Once you've created a token, run:
huggingface-cli login
in a terminal, or case you're working in a notebook
from huggingface_hub import notebook_login
notebook_login()
You can then copy-paste your token to log in locally.
Next, let's make sure that git-lfs is correctly installed. To do so, simply
run:
git-lfs -v
The output should show something like
git-lfs/2.13.2 (GitHub; linux amd64; go 1.15.4). If your console states that
the git-lfs command was not found, please make sure to install it
here or simply via:
sudo apt-get install git-lfs
git config --global user.email "you@example.com"
git config --global user.name "Your Name"
The final step of the setup is to install the 🤗 Datasets library by running:
python -m pip install datasets
2. Create a new dataset repository
Follow this guide for
instructions on creating a new dataset repo on the Hub. Use the same snake_case
name as the dataset in openassistant/datasets/<dataset_name>.
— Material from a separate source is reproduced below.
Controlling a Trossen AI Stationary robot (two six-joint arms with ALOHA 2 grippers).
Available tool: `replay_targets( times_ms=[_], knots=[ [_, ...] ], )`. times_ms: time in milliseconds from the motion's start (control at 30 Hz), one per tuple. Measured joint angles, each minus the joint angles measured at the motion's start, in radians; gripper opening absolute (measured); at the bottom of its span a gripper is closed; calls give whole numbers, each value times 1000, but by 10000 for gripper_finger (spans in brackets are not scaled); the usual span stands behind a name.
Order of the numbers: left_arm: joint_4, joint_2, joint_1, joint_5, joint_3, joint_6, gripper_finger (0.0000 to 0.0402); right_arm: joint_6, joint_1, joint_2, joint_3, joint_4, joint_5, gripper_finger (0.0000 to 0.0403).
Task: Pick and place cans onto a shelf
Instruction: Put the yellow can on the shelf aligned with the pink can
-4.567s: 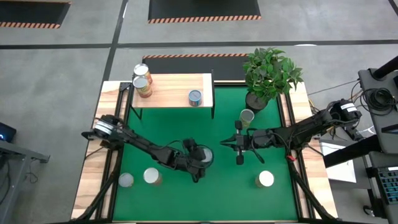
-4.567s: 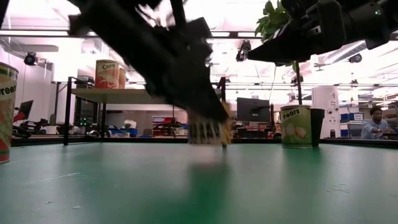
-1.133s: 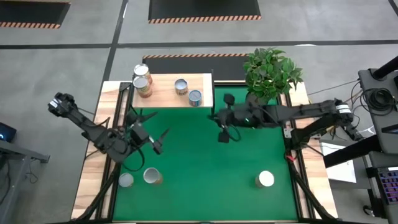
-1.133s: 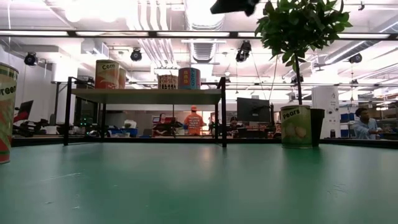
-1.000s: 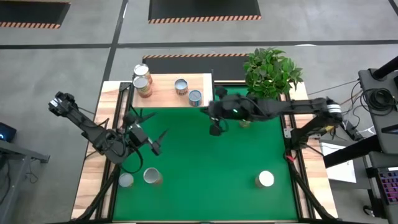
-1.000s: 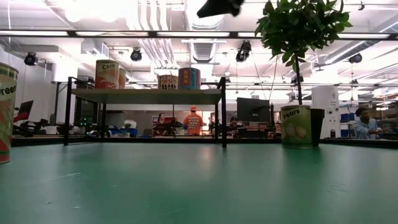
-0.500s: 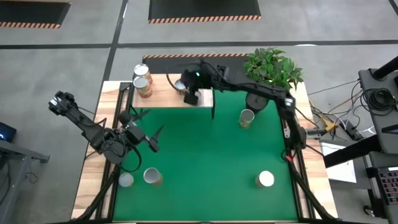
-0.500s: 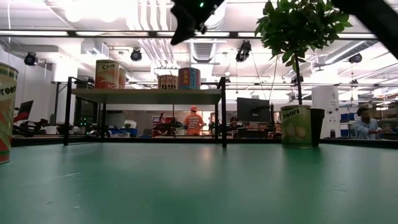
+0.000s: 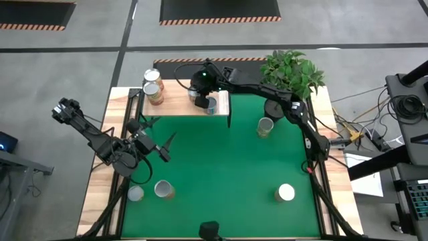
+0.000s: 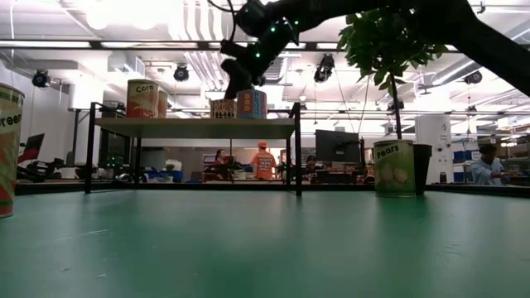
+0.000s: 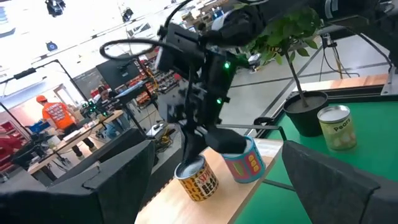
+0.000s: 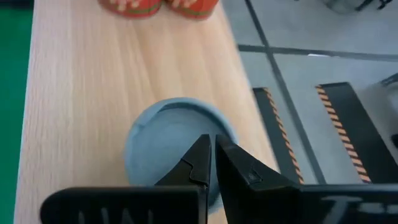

Once you've created the dataset repo, clone it by running:
git clone https://huggingface.co/datasets/OpenAssistant/<dataset_name>
cd <dataset_name>
3. Copy a dataset loading script and dataset card
Next, copy the loading script and dataset card to your repo:
cp openassistant/datasets/<dataset_name>/<dataset_name>.py .
cp openassistant/datasets/<dataset_name>/README.md .
(Optional) Prepare local dataset files
If the dataset files of openassistant/datasets/<dataset_name> aren't public,
you'll need to run the openassistant/datasets/<dataset_name>/prepare.py script
to create them. Store them in the same directory that is specified by the
loading script (data by default).
4. Upload to the Hub
Once the dataset script and card are ready, use Git to push them to the Hub (along with any data files you may need).
At this point, you can load the dataset by running:
from datasets import load_dataset
load_dataset("OpenAssistant/{dataset_name}")
Congratulations - you've now added a dataset to the OpenAssistant org!